WHAT YOU WILL DO: Exactly as written, transcribe each record below.
^^^^
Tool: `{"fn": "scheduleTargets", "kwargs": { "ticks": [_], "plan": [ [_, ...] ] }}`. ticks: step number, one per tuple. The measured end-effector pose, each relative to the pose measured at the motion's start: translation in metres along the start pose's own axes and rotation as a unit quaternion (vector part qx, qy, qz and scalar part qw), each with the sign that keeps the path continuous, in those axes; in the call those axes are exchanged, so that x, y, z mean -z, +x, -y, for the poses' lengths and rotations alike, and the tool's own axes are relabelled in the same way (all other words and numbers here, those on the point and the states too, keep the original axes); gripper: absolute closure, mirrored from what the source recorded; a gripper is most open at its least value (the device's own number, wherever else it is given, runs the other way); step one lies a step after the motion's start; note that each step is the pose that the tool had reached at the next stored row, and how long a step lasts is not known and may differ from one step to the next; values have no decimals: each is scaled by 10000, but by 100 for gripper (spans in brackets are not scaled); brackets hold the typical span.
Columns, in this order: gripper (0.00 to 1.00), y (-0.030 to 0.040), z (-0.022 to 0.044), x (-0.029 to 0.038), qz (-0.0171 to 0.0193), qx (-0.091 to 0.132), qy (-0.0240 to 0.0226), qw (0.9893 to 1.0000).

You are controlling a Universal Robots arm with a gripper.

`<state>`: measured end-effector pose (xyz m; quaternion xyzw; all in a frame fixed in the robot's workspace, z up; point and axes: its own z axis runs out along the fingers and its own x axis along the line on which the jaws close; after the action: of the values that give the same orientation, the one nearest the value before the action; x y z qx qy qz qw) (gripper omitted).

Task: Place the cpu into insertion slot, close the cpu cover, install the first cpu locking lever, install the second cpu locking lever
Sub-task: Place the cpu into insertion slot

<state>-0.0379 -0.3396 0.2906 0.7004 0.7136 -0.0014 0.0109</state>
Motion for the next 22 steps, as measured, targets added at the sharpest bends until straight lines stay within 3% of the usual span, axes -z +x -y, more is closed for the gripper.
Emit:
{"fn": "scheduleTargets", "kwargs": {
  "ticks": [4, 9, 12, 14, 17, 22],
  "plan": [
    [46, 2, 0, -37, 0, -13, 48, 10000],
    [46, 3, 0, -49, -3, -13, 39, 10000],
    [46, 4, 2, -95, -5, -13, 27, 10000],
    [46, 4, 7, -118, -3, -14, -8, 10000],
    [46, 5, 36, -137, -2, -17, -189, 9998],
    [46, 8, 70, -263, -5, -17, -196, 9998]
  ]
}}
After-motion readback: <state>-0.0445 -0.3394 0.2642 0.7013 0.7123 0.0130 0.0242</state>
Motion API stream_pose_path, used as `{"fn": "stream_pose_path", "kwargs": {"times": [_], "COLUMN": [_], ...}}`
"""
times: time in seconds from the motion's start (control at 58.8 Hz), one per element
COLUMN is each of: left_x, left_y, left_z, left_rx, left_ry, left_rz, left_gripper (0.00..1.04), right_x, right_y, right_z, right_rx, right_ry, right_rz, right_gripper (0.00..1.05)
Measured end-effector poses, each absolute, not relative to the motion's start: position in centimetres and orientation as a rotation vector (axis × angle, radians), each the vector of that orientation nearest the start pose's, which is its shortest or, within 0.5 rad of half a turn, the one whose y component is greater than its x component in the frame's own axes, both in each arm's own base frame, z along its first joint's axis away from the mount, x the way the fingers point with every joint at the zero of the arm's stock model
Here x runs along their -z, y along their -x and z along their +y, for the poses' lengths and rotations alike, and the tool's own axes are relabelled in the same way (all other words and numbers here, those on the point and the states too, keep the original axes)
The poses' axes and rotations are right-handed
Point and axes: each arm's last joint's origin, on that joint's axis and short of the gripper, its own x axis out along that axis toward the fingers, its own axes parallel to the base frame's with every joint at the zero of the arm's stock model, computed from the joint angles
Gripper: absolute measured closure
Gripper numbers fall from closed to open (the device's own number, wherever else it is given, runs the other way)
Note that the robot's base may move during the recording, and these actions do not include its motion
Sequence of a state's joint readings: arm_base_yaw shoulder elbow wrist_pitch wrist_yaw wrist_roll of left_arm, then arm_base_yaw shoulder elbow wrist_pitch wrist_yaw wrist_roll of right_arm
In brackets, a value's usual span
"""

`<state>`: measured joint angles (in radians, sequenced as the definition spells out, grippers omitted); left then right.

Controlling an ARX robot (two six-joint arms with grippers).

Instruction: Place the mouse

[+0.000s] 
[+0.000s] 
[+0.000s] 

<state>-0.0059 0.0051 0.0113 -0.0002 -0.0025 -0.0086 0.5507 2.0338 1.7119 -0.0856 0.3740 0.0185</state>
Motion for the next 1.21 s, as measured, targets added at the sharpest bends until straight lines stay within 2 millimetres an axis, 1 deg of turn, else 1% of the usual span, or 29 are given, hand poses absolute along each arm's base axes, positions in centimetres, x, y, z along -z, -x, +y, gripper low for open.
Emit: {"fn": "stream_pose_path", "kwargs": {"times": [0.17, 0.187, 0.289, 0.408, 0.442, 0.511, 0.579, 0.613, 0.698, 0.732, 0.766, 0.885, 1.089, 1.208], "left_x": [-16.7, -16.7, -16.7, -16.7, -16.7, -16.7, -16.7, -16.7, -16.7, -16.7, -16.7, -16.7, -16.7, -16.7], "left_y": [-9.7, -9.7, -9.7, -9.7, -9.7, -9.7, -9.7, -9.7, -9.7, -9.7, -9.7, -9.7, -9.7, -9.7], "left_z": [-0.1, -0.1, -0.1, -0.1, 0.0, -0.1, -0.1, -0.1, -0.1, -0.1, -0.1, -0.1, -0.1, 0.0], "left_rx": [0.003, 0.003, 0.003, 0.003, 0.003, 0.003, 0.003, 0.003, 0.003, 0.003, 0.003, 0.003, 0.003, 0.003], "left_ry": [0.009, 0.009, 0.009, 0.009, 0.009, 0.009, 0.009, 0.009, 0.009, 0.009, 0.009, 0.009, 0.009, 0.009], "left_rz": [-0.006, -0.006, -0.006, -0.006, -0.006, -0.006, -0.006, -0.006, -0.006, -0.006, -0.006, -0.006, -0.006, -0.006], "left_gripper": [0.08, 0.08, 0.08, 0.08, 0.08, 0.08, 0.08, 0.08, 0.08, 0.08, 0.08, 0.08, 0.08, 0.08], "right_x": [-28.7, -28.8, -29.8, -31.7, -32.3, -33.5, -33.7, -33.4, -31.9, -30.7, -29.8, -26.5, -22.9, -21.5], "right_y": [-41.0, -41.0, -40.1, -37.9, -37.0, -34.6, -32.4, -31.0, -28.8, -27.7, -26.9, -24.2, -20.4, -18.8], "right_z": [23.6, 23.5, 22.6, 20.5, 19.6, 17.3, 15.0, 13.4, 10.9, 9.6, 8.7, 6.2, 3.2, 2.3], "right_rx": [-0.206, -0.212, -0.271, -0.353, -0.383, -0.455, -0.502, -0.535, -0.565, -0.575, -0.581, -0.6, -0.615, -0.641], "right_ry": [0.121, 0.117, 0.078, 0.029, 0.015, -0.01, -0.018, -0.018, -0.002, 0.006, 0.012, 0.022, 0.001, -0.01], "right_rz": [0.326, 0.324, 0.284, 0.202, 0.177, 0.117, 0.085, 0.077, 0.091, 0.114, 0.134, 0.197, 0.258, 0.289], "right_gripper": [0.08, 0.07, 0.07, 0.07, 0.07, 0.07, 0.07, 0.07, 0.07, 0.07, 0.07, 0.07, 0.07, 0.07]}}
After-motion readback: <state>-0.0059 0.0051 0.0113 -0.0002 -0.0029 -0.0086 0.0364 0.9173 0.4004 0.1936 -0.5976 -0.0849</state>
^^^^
PROBLEM SOLUTION:
Tool: `{"fn": "scheduleTargets", "kwargs": { "ticks": [_], "plan": [ [_, ...] ] }}`. ticks: step number, one per tuple. The measured end-effector pose, each relative to the pose measured at the motion's start: translation in metres along the start pose's own axes and rotation as a unit quaternion (vector part qx, qy, qz and scalar part qw), each with the sign that keeps the path continuous, in those axes; in the call those axes are exchanged, so that x, y, z mean -z, +x, -y, for the poses' lengths and rotations alike, and the tool's own axes are relabelled in the same way (all other words and numbers here, those on the point and the states too, keep the original axes); gripper: absolute closure, mirrored from what the source recorded; a gripper is most open at its least value (the device's own number, wherever else it is given, runs the other way); step one lies a step after the motion's start; note that each step is the pose that the tool had reached at the next stored row, and how long a step lasts is not known and may differ from one step to the next; values have no decimals: each is scaled by 10000, but by 100 for gripper (spans in brackets are not scaled); brackets hold the typical span.
Columns, in this order: gripper (0.00 to 1.00), y (-0.030 to 0.040), z (-0.022 to 0.044), x (-0.029 to 0.038), qz (-0.0171 to 0.0193), qx (-0.091 to 0.132), qy (-0.0240 to 0.0226), qw (0.9893 to 1.0000).

You are controlling a Universal Robots arm with a gripper.

`<state>`: measured end-effector pose (xyz m; quaternion xyzw; all in a frame fixed in the robot's workspace, z up; point and axes: its own z axis runs out along the fingers and its own x axis along the line on which the jaws close; after the action: of the values that give the same orientation, the one nearest the value before the action; x y z qx qy qz qw) (gripper omitted).

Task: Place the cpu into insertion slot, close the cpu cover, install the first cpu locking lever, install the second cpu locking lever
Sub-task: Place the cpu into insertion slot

<state>-0.0379 -0.3396 0.2906 0.7004 0.7136 -0.0014 0.0109</state>
Motion for the next 22 steps, as measured, targets added at the sharpest bends until straight lines stay within 3% of the usual span, axes -z +x -y, more is closed for the gripper.
Emit:
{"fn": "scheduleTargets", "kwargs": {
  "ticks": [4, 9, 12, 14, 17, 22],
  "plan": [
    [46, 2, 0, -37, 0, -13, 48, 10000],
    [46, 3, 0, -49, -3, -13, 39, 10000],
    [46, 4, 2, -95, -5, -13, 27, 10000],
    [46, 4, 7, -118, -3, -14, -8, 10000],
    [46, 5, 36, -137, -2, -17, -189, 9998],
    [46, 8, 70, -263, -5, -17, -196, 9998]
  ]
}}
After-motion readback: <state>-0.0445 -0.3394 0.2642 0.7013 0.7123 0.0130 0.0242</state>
Motion API stream_pose_path, used as `{"fn": "stream_pose_path", "kwargs": {"times": [_], "COLUMN": [_], ...}}`
"""
times: time in seconds from the motion's start (control at 58.8 Hz), one per element
COLUMN is each of: left_x, left_y, left_z, left_rx, left_ry, left_rz, left_gripper (0.00..1.04), right_x, right_y, right_z, right_rx, right_ry, right_rz, right_gripper (0.00..1.05)
Measured end-effector poses, each absolute, not relative to the motion's start: position in centimetres and orientation as a rotation vector (axis × angle, radians), each the vector of that orientation nearest the start pose's, which is its shortest or, within 0.5 rad of half a turn, the one whose y component is greater than its x component in the frame's own axes, both in each arm's own base frame, z along its first joint's axis away from the mount, x the way the fingers point with every joint at the zero of the arm's stock model
Here x runs along their -z, y along their -x and z along their +y, for the poses' lengths and rotations alike, and the tool's own axes are relabelled in the same way (all other words and numbers here, those on the point and the states too, keep the original axes)
The poses' axes and rotations are right-handed
Point and axes: each arm's last joint's origin, on that joint's axis and short of the gripper, its own x axis out along that axis toward the fingers, its own axes parallel to the base frame's with every joint at the zero of the arm's stock model, computed from the joint angles
Gripper: absolute measured closure
Gripper numbers fall from closed to open (the device's own number, wherever else it is given, runs the other way)
Note that the robot's base may move during the recording, and these actions do not include its motion
Sequence of a state's joint readings: arm_base_yaw shoulder elbow wrist_pitch wrist_yaw wrist_roll of left_arm, then arm_base_yaw shoulder elbow wrist_pitch wrist_yaw wrist_roll of right_arm
In brackets, a value's usual span
"""

`<state>`: measured joint angles (in radians, sequenced as the definition spells out, grippers omitted); left then right.

Controlling an ARX robot (two six-joint arms with grippers).

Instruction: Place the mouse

[+0.000s] 
[+0.000s] 
[+0.000s] 

<state>-0.0059 0.0051 0.0113 -0.0002 -0.0025 -0.0086 0.5507 2.0338 1.7119 -0.0856 0.3740 0.0185</state>
Motion for the next 1.21 s, as measured, targets added at the sharpest bends until straight lines stay within 2 millimetres an axis, 1 deg of turn, else 1% of the usual span, or 29 are given, hand poses absolute along each arm's base axes, positions in centimetres, x, y, z along -z, -x, +y, gripper low for open.
Emit: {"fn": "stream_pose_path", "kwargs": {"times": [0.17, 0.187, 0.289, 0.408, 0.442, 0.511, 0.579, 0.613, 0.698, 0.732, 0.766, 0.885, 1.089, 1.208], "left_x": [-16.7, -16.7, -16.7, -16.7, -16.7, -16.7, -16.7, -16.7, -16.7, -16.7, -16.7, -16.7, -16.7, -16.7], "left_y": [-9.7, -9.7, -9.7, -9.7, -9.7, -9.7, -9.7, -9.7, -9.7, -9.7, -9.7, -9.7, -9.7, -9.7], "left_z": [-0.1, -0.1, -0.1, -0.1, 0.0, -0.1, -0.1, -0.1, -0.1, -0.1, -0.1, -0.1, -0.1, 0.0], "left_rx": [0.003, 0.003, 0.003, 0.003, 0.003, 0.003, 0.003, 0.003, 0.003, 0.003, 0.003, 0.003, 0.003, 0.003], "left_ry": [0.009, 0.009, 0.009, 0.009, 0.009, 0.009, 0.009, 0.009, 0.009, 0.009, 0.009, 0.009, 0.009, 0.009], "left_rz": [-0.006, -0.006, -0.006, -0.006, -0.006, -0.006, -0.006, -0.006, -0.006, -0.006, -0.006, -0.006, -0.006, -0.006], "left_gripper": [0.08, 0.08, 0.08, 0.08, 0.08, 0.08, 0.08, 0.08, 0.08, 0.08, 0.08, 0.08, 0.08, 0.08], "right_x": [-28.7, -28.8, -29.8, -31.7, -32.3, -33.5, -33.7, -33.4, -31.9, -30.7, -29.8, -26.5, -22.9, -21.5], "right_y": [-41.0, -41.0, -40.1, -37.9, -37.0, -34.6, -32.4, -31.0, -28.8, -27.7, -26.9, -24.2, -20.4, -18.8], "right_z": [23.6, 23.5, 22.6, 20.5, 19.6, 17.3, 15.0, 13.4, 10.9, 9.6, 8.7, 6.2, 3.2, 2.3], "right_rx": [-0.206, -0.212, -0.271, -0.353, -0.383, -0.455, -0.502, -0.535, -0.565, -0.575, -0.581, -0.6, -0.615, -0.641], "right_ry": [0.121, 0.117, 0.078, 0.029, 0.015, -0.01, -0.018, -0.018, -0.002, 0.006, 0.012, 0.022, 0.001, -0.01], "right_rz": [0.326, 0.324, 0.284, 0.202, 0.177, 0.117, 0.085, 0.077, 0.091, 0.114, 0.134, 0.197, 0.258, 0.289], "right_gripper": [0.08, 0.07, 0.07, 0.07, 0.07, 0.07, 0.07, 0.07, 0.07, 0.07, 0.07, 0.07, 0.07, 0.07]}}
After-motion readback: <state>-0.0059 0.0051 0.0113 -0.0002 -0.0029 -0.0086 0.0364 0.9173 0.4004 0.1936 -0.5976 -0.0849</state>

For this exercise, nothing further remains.